Brief →
All of the data below should be repeated exactly. Pictures should not be included.

= = = = = = =

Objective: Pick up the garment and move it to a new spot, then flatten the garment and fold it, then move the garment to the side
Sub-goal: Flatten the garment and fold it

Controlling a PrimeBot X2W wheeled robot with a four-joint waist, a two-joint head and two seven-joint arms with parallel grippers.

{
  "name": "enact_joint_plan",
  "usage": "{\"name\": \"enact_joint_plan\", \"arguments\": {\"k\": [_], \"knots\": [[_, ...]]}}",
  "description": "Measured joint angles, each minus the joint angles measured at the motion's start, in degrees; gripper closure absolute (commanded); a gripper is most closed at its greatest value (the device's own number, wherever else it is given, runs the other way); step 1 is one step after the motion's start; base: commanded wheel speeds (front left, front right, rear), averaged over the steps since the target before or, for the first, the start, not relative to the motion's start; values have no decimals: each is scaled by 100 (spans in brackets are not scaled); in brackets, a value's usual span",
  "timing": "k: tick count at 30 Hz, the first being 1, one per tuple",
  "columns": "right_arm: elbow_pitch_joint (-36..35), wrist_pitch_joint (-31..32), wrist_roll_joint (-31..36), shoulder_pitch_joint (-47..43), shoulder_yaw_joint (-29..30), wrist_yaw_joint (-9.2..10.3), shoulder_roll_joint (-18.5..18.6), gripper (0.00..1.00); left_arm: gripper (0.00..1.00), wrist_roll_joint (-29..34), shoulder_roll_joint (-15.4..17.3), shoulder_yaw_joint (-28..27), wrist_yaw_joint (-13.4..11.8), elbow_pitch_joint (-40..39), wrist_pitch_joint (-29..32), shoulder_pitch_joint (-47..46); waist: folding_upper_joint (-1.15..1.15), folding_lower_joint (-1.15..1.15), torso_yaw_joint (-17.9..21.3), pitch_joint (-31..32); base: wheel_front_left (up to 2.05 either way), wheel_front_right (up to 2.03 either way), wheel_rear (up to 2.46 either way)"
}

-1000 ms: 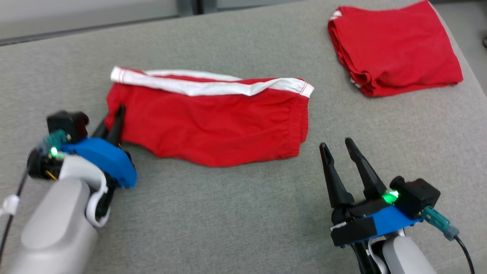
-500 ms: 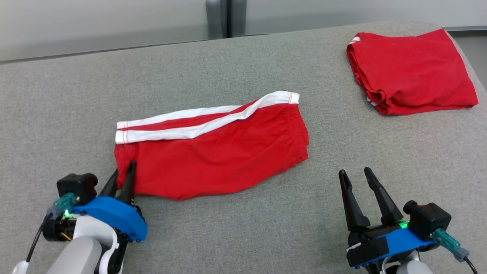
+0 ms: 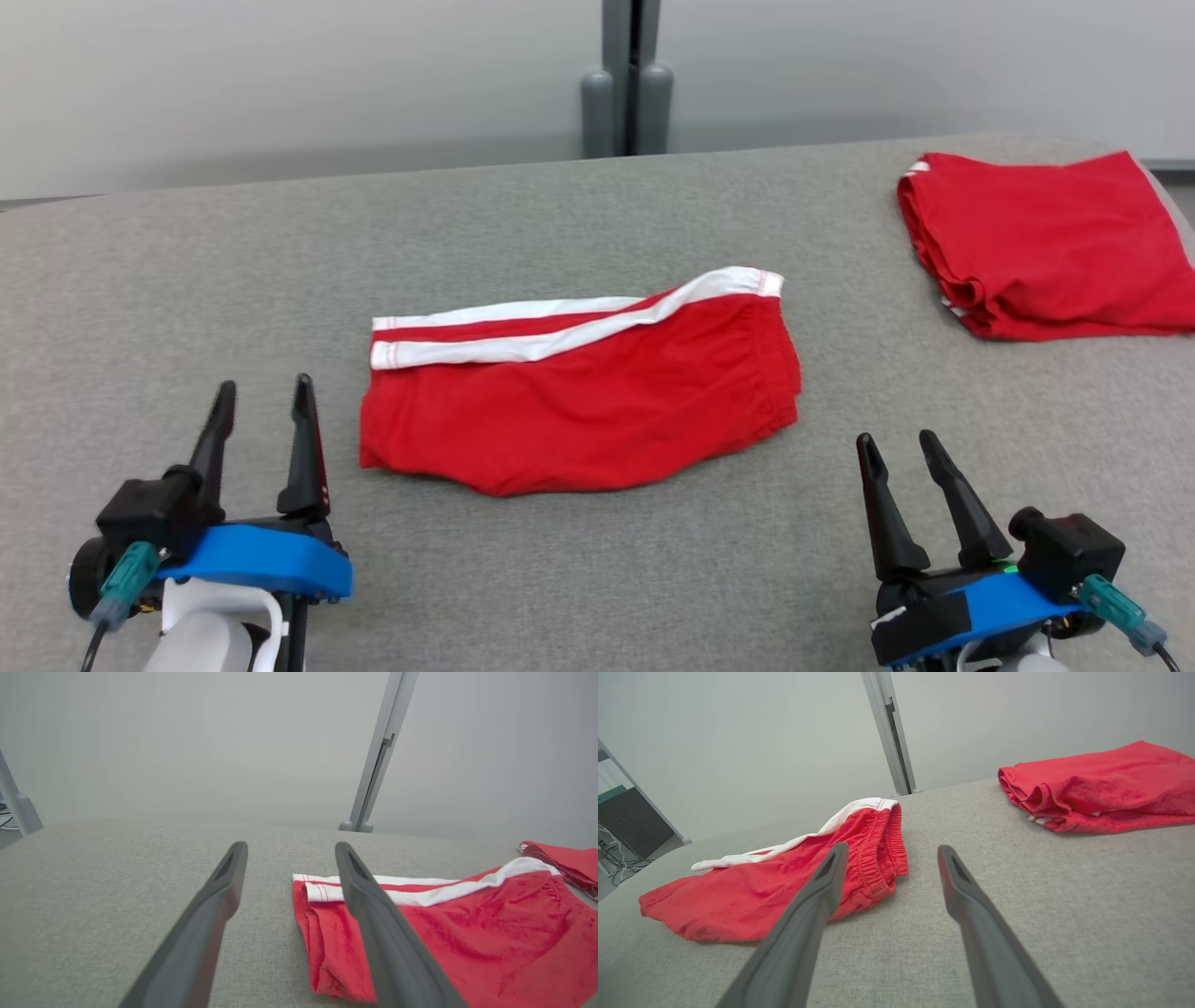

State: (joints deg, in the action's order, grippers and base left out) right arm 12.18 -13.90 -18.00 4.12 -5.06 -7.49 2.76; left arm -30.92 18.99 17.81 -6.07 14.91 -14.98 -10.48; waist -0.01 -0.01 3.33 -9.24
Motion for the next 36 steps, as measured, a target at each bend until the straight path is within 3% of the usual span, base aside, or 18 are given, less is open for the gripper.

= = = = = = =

Finished exercise →
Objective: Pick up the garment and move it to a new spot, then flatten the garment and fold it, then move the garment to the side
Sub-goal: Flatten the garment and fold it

Controlling a PrimeBot X2W wheeled robot with a four-joint waist, a two-joint head and two seven-joint arms with parallel grippers.

{
  "name": "enact_joint_plan",
  "usage": "{\"name\": \"enact_joint_plan\", \"arguments\": {\"k\": [_], \"knots\": [[_, ...]]}}",
  "description": "Measured joint angles, each minus the joint angles measured at the motion's start, in degrees; gripper closure absolute (commanded); a gripper is most closed at its greatest value (the device's own number, wherever else it is given, runs the other way); step 1 is one step after the motion's start; base: commanded wheel speeds (front left, front right, rear), averaged over the steps since the target before or, for the first, the start, not relative to the motion's start; values have no decimals: each is scaled by 100 (spans in brackets are not scaled); in brackets, a value's usual span",
  "timing": "k: tick count at 30 Hz, the first being 1, one per tuple",
  "columns": "right_arm: elbow_pitch_joint (-36..35), wrist_pitch_joint (-31..32), wrist_roll_joint (-31..36), shoulder_pitch_joint (-47..43), shoulder_yaw_joint (-29..30), wrist_yaw_joint (-9.2..10.3), shoulder_roll_joint (-18.5..18.6), gripper (0.00..1.00); left_arm: gripper (0.00..1.00), wrist_roll_joint (-29..34), shoulder_roll_joint (-15.4..17.3), shoulder_yaw_joint (-28..27), wrist_yaw_joint (-13.4..11.8), elbow_pitch_joint (-40..39), wrist_pitch_joint (-29..32), shoulder_pitch_joint (-47..46); waist: folding_upper_joint (-1.15..1.15), folding_lower_joint (-1.15..1.15), torso_yaw_joint (-17.9..21.3), pitch_joint (-31..32); base: wheel_front_left (up to 2.05 either way), wheel_front_right (up to 2.03 either way), wheel_rear (up to 2.46 either way)"
}

-1000 ms: 
-500 ms: 
+0 ms: 

State: (joints deg, in the action's order, grippers and base left out) right arm 12.18 -13.90 -18.00 4.12 -5.06 -7.49 2.76; left arm -30.92 18.99 17.81 -6.07 14.91 -14.98 -10.48; waist -0.01 -0.01 3.33 -9.24
Motion for the next 36 steps, as measured, a target at each bend until the straight path is within 3% of the usual span, base aside, or 18 are given, less is open for the gripper.

The complete answer has been presented.